Several lines of evi dence have shown that reduction of MMP activity by pharmacological inhibitors or gene knock out strategies protects the brain from BBB disruption, cell death, and advanced neuroinflammation. Previous studies have indicated that several signaling cascades are involved in selleck chemicals Rapamycin MMP 9 expression by virus infection. We have previously demonstrated that JEV infection induces MMP 9 expression via NFB in RBA 1 cells. Moreover, AP 1 is also known to play an important role in MMP 9 expression in various cell types. However, little is known about the molecular mechanisms of JEV induced AP 1 activation leading to MMP 9 expression in RBA 1 cells. In this study, the mechanisms underlying JEV induced MMP 9 expression were investigated using selective pharmacological inhibi tors or transfection with siRNAs.
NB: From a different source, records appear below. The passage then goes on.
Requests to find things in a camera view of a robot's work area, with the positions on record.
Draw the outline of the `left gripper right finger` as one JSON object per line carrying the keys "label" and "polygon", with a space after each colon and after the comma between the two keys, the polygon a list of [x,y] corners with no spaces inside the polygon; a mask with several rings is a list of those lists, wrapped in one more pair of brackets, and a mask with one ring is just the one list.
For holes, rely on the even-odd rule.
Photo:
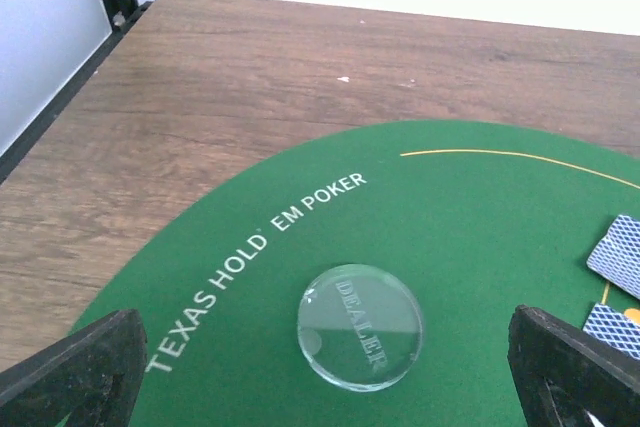
{"label": "left gripper right finger", "polygon": [[509,323],[508,363],[529,426],[639,424],[639,362],[526,305]]}

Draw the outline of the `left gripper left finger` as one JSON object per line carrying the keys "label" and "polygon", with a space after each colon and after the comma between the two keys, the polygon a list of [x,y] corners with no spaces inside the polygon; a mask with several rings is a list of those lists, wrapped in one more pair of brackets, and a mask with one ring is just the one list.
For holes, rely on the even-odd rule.
{"label": "left gripper left finger", "polygon": [[3,426],[127,426],[142,385],[140,313],[117,310],[1,373]]}

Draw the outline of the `blue checkered card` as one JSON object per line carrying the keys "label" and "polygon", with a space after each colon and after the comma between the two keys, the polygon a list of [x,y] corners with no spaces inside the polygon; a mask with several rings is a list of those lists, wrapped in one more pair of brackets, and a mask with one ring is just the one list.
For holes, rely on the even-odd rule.
{"label": "blue checkered card", "polygon": [[639,298],[639,221],[618,215],[589,254],[587,267]]}
{"label": "blue checkered card", "polygon": [[582,330],[614,349],[639,360],[639,325],[611,307],[596,303]]}

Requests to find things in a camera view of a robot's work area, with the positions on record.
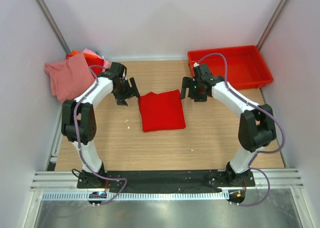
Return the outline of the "red t shirt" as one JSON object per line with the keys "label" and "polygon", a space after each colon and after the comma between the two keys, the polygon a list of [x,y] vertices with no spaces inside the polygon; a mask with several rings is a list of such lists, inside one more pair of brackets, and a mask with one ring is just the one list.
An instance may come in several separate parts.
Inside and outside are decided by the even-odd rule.
{"label": "red t shirt", "polygon": [[84,53],[84,57],[88,66],[93,66],[91,69],[99,75],[103,71],[104,60],[96,55]]}
{"label": "red t shirt", "polygon": [[144,132],[177,130],[186,127],[180,91],[150,92],[138,100]]}

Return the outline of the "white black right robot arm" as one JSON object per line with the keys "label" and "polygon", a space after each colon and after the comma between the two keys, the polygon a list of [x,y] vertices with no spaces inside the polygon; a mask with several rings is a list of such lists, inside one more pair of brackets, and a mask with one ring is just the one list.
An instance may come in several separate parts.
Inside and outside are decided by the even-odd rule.
{"label": "white black right robot arm", "polygon": [[182,79],[181,99],[189,97],[195,102],[206,102],[208,97],[212,97],[239,117],[240,147],[225,170],[226,182],[239,186],[249,175],[250,164],[256,155],[277,137],[272,108],[247,99],[225,77],[213,76],[206,64],[195,63],[193,72],[193,77]]}

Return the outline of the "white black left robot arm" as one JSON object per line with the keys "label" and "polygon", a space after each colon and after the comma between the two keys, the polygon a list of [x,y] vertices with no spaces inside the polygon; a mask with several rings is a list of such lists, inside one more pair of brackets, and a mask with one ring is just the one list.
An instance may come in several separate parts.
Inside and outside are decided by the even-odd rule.
{"label": "white black left robot arm", "polygon": [[73,100],[62,104],[61,133],[77,149],[82,170],[77,173],[78,188],[101,188],[109,181],[99,158],[94,138],[97,133],[95,109],[112,94],[116,104],[126,106],[127,99],[140,98],[134,78],[127,78],[125,65],[112,62],[99,74],[94,74],[93,84]]}

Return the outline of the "light pink folded t shirt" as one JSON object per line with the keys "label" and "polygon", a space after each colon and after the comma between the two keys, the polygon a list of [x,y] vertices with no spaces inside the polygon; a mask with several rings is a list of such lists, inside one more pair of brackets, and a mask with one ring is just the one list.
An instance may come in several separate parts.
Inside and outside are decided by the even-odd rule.
{"label": "light pink folded t shirt", "polygon": [[102,60],[104,61],[104,62],[103,62],[103,67],[105,67],[105,68],[110,68],[111,63],[110,63],[109,61],[105,60],[104,57],[103,57],[103,56],[100,56],[97,52],[94,52],[94,51],[92,51],[92,50],[89,50],[89,49],[85,48],[85,49],[83,50],[83,53],[97,56],[98,58],[100,58],[100,59],[102,59]]}

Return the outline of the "red folded t shirt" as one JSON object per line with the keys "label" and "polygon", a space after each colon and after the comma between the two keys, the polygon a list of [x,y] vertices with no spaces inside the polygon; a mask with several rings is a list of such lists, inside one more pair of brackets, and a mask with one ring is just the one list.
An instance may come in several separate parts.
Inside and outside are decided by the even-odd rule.
{"label": "red folded t shirt", "polygon": [[96,55],[84,53],[84,57],[88,66],[93,66],[91,69],[99,75],[103,71],[104,60]]}

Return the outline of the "dusty pink folded t shirt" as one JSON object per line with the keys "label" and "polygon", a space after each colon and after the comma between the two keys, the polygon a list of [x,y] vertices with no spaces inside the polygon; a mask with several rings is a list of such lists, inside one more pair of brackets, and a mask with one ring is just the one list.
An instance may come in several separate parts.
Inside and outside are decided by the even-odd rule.
{"label": "dusty pink folded t shirt", "polygon": [[45,73],[50,77],[51,93],[60,103],[79,97],[95,81],[83,53],[64,61],[45,63],[44,66]]}

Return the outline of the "red plastic tray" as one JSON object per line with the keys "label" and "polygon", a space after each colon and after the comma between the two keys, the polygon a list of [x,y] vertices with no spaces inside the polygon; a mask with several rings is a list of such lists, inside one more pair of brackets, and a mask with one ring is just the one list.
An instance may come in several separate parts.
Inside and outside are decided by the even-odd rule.
{"label": "red plastic tray", "polygon": [[207,64],[214,76],[226,76],[236,90],[262,88],[274,80],[254,45],[192,50],[187,55],[192,76],[193,65],[199,61]]}

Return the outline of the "orange folded t shirt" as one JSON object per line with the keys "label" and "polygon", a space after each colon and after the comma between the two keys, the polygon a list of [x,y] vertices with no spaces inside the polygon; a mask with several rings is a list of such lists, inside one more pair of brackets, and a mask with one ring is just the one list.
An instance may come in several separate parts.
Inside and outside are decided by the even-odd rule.
{"label": "orange folded t shirt", "polygon": [[74,56],[74,55],[77,55],[77,54],[79,54],[79,53],[81,53],[81,51],[73,50],[73,51],[71,52],[71,55]]}

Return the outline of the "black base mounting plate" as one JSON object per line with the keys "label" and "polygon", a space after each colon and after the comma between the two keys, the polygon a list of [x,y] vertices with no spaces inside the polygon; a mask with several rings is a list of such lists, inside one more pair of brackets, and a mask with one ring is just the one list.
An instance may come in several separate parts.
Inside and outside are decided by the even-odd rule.
{"label": "black base mounting plate", "polygon": [[198,194],[218,193],[227,187],[254,187],[255,180],[250,171],[239,179],[232,180],[224,170],[178,170],[178,171],[108,171],[107,181],[88,172],[72,170],[77,177],[79,189],[108,189],[117,193],[136,194]]}

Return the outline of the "left aluminium frame post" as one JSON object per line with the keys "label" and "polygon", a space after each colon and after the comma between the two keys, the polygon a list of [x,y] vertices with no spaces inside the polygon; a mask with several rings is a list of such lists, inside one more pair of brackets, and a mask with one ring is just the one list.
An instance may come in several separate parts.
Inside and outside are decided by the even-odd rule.
{"label": "left aluminium frame post", "polygon": [[36,4],[38,5],[39,9],[41,10],[43,16],[45,17],[49,27],[51,28],[53,34],[55,35],[56,39],[58,40],[60,46],[64,50],[66,54],[71,53],[71,49],[68,46],[63,34],[61,33],[54,17],[52,16],[46,2],[44,0],[35,0]]}

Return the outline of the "aluminium frame post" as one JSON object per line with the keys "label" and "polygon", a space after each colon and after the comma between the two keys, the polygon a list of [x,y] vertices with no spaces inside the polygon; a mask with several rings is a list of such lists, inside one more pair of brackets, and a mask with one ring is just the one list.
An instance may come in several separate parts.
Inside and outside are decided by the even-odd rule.
{"label": "aluminium frame post", "polygon": [[269,35],[271,34],[272,30],[274,29],[275,25],[277,24],[278,20],[280,19],[282,13],[284,12],[285,8],[289,4],[290,0],[279,0],[275,10],[268,21],[256,47],[259,51],[263,48],[265,42],[267,41]]}
{"label": "aluminium frame post", "polygon": [[46,2],[44,0],[35,0],[36,4],[38,5],[39,9],[41,10],[43,16],[45,17],[49,27],[51,28],[53,34],[55,35],[56,39],[58,40],[60,46],[64,50],[66,54],[71,53],[71,49],[68,46],[63,34],[61,33],[54,17],[52,16]]}

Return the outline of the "right aluminium frame post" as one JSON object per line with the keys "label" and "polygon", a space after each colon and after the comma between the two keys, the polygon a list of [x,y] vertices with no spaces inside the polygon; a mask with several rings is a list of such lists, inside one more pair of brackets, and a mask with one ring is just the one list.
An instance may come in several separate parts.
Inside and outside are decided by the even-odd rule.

The requirement of transcription factors for the regulation of JEV induced MMP 9 gene expression was determined by reporter gene assays. These results demonstrate Inhibitors,Modulators,Libraries that JEV induces MMP 9 expression via a ROS, c Src, PDGFR, PI3KAkt, p42p44 MAPK, p38 MAPK, and JNK12 dependent pathway following activation of transcription factor AP 1 in RBA 1 cells. Previous studies have reported that the promoter of MMP 9 possesses a series of functional activator ele ment binding sites, including NFB and AP 1. In addition, AP 1 activity Inhibitors,Modulators,Libraries is enhanced by various factors including growth factors, cytokines, physical and chemi cal stresses, and bacterial and viral infections. However, AP 1 participation in MMP 9 expression is poorly understood in JEV infected RBA 1 cells.
First, we therefore determined the requirement for AP 1 in JEV induced MMP 9 expression. Our results reveal that JEV infection stimulates expression of MMP 9, which was significantly inhibited by pretreatment with tanshinone Inhibitors,Modulators,Libraries and transfection with c Jun siRNA and c Fos siRNA. In Inhibitors,Modulators,Libraries addition, JEV induced MMP 9 mRNA expression and promoter activity were attenuated by pretreatment with tanshinone or transfection with a point mutated AP 1 MMP 9 promoter, indicating that AP 1 participates in MMP 9 expression by JEV infection in RBA 1 cells. Moreover, we demonstrated that JEV induced AP 1 acti vation occurs through changes in c Jun and c Fos gene transcription and mRNA turnover. These results are consistent with previous studies demonstrating Inhibitors,Modulators,Libraries that enhanced expression of MMP 9 in Epstein Barr virus infected or HBV infected cells is mediated through activation of AP 1 transcriptional activity.
Several factors enhance AP 1 activity through activa tion of many signaling pathways, such as PDGF induced activation of AP 1 through p42p44 MAPK and JNK12 in NIH 3T3 mouse fibroblasts. In addition, our previous selleck study reported that EV71 induces AP 1 activa tion via a c SrcPDGFRPI3KAkt cascade in RBA 1 cells. However, activation of c Src, PDGFR, and PI3KAkt by JEV is poorly understood in RBA 1 cells.